Facebook RSS

Pick Your Fiction!

(This was originally posted as a guest post at the very awesome Insight Data Science blog. I highly recommend checking it out!)

It's more than a little frightening to make any major career transition in life, and switching from academia into industry is certainly one of the scarier. For me, graduate school, while full of frustrations and stressful moments, felt surprisingly safe. In academia, it's usually very clear what is expected of you, there's no real risk of being fired or your company not succeeding, and you're typically free to set your own schedule (albeit, a long and not necessarily ideal one). In its own way, graduate school can feel almost comfortable, while switching careers into an unknown territory can be very intimidating.

On the other hand, there are a number of real upsides to making the transition. Data science has the potential to be an extremely rewarding career, with the possibility of making real, day-to-day impacts on the lives of hundreds, thousands, even millions of people. There's nothing more satisfying than building some app, or website, or policy, or program, that you can point to and say, "I made that happen!" And you can do this, not on a five, six, seven year time-scale, but in weeks or even days (or hours!).

The hardest part is taking that leap of faith necessary to get your foot in the door. Although applying to graduate school was very stressful, it was also fairly objective. Getting the perfect job in industry is a completely different story - the good grades, test scores, and research results can certainly matter, but much of the job decision will come down to how you present yourself in your resume and through the interviews. 
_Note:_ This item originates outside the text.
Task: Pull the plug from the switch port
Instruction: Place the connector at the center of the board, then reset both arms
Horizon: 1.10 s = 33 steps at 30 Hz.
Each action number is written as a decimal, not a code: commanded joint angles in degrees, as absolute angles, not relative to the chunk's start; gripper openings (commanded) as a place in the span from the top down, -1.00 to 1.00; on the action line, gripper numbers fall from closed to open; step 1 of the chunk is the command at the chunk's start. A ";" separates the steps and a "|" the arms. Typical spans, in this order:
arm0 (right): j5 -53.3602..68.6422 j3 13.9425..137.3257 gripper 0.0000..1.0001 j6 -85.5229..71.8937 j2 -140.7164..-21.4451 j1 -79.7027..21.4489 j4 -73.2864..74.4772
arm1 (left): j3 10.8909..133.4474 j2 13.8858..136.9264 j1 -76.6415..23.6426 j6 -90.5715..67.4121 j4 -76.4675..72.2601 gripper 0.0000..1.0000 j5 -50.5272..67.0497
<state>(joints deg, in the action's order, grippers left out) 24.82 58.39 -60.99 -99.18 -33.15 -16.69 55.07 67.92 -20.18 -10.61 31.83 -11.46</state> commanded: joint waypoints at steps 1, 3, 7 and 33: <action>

Figuring out how to navigate through the transition process is very tricky, so where do you start? The first (and probably the trickiest) step is to learn what you need to be focusing on in the first place. For example, I had a fairly strong background in programming prior to Insight, but I learned all of it on my own through many different graduate school projects. In order to show that I had the right skills in interviews, I had to go back and learn many of the CS fundamentals that come with having studied them in a university setting: algorithms, dynamic programming, etc. Similarly, I had lots of experience with using data, making data usable in the first place, running statistical tests, and so on, but I had no way of knowing the right language to use in interviews or how to highlight the most important and relevant parts of work that I'd done.

 For me, learning what to focus on in order to be successful was by far the most helpful benefit of participating in the Insight program. Surrounding myself with people who have been through the same process and people who were going through the same process alongside me was crucial to my confidence in my decision. If you're considering making the transition, and it really is an awesome one, I highly encourage you to seek out as many folks as you can, and ask a lot of questions.

Here are a few other questions I get asked a lot today, and my answers for those of you ready to take the first scary step:

What was your project at Insight? 

I had an absolute blast making my web-app, Pick Your Fiction. The idea behind the app is simple: sometimes, I want to read a book that features certain things - say, a fantasy novel with elves. But, there are many things I don't necessarily like in fantasy novels (gothic, angst-ridden, teenage vampires?). What I'd really like to be able to do is to say, "These are the things that make me happy, these are the things that make me sad, find me a book tailored to those preferences."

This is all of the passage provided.